[Items from a dataset]
○ ○ ○ ○ ○
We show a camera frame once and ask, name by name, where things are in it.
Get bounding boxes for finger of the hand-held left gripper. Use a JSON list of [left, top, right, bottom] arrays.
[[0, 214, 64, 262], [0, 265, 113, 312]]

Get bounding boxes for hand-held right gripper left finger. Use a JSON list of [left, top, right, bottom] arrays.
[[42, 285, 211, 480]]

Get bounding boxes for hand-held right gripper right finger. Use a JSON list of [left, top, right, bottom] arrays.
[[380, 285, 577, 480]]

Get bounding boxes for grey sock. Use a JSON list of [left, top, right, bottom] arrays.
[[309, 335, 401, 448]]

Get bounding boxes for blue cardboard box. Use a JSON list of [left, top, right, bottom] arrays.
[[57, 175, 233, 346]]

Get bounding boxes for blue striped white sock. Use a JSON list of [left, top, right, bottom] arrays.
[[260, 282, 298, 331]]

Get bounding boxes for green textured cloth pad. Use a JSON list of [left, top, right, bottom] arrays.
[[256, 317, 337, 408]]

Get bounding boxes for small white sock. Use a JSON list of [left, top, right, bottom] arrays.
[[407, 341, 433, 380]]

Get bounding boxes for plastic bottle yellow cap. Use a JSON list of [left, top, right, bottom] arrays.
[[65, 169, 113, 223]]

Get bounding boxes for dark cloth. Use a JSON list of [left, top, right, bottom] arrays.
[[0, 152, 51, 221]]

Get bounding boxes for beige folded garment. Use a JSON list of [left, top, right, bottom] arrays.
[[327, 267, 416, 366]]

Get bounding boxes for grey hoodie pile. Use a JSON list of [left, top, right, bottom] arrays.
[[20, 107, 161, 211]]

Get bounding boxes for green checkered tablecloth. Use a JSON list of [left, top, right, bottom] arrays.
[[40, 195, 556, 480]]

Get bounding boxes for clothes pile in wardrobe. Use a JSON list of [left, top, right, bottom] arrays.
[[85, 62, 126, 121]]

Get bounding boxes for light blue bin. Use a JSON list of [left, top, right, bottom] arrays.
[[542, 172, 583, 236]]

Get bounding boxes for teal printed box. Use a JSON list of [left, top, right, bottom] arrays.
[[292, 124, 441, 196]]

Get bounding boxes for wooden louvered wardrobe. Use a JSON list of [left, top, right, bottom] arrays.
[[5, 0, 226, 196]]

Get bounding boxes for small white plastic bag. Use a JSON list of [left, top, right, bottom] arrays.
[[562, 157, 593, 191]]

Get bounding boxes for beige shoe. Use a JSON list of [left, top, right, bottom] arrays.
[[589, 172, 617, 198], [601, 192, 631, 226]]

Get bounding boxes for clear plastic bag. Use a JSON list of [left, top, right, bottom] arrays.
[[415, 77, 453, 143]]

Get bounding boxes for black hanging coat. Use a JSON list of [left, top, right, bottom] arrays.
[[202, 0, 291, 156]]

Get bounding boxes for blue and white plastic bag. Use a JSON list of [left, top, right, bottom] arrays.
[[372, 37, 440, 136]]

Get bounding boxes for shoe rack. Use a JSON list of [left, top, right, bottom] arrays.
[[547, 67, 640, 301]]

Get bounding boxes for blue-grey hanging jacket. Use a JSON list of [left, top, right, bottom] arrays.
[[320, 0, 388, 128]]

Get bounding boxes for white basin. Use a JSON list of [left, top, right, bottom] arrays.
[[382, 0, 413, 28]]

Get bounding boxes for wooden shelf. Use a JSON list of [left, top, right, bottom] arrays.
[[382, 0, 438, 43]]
○ ○ ○ ○ ○
# GOAL OF THE EXERCISE:
Give the entries again exactly as they stand.

# EXPECTED OUTPUT:
We show a camera frame once and ask, name by name, where things are in it.
Get bounding boxes for finger of the hand-held left gripper. Use a JSON list of [left, top, right, bottom] arrays.
[[0, 214, 64, 262], [0, 265, 113, 312]]

Get bounding boxes for hand-held right gripper left finger. Use a JSON list of [left, top, right, bottom] arrays.
[[42, 285, 211, 480]]

Get bounding boxes for hand-held right gripper right finger. Use a JSON list of [left, top, right, bottom] arrays.
[[380, 285, 577, 480]]

Get bounding boxes for grey sock. Use a JSON list of [left, top, right, bottom] arrays.
[[309, 335, 401, 448]]

Get bounding boxes for blue cardboard box. Use a JSON list of [left, top, right, bottom] arrays.
[[57, 175, 233, 346]]

Get bounding boxes for blue striped white sock. Use a JSON list of [left, top, right, bottom] arrays.
[[260, 282, 298, 331]]

Get bounding boxes for green textured cloth pad. Use a JSON list of [left, top, right, bottom] arrays.
[[256, 317, 337, 408]]

Get bounding boxes for small white sock. Use a JSON list of [left, top, right, bottom] arrays.
[[407, 341, 433, 380]]

Get bounding boxes for plastic bottle yellow cap. Use a JSON list of [left, top, right, bottom] arrays.
[[65, 169, 113, 223]]

Get bounding boxes for dark cloth. Use a JSON list of [left, top, right, bottom] arrays.
[[0, 152, 51, 221]]

Get bounding boxes for beige folded garment. Use a JSON list of [left, top, right, bottom] arrays.
[[327, 267, 416, 366]]

Get bounding boxes for grey hoodie pile. Use a JSON list of [left, top, right, bottom] arrays.
[[20, 107, 161, 211]]

Get bounding boxes for green checkered tablecloth. Use a JSON list of [left, top, right, bottom] arrays.
[[40, 195, 556, 480]]

Get bounding boxes for clothes pile in wardrobe. Use a JSON list of [left, top, right, bottom] arrays.
[[85, 62, 126, 121]]

Get bounding boxes for light blue bin. Use a JSON list of [left, top, right, bottom] arrays.
[[542, 172, 583, 236]]

Get bounding boxes for teal printed box. Use a JSON list of [left, top, right, bottom] arrays.
[[292, 124, 441, 196]]

Get bounding boxes for wooden louvered wardrobe. Use a JSON list of [left, top, right, bottom] arrays.
[[5, 0, 226, 196]]

Get bounding boxes for small white plastic bag. Use a JSON list of [left, top, right, bottom] arrays.
[[562, 157, 593, 191]]

Get bounding boxes for beige shoe. Use a JSON list of [left, top, right, bottom] arrays.
[[589, 172, 617, 198], [601, 192, 631, 226]]

Get bounding boxes for clear plastic bag. Use a JSON list of [left, top, right, bottom] arrays.
[[415, 77, 453, 143]]

Get bounding boxes for black hanging coat. Use a JSON list of [left, top, right, bottom] arrays.
[[202, 0, 291, 156]]

Get bounding boxes for blue and white plastic bag. Use a JSON list of [left, top, right, bottom] arrays.
[[372, 37, 440, 136]]

Get bounding boxes for shoe rack. Use a JSON list of [left, top, right, bottom] arrays.
[[547, 67, 640, 301]]

Get bounding boxes for blue-grey hanging jacket. Use a JSON list of [left, top, right, bottom] arrays.
[[320, 0, 388, 128]]

Get bounding boxes for white basin. Use a JSON list of [left, top, right, bottom] arrays.
[[382, 0, 413, 28]]

Get bounding boxes for wooden shelf. Use a JSON list of [left, top, right, bottom] arrays.
[[382, 0, 438, 43]]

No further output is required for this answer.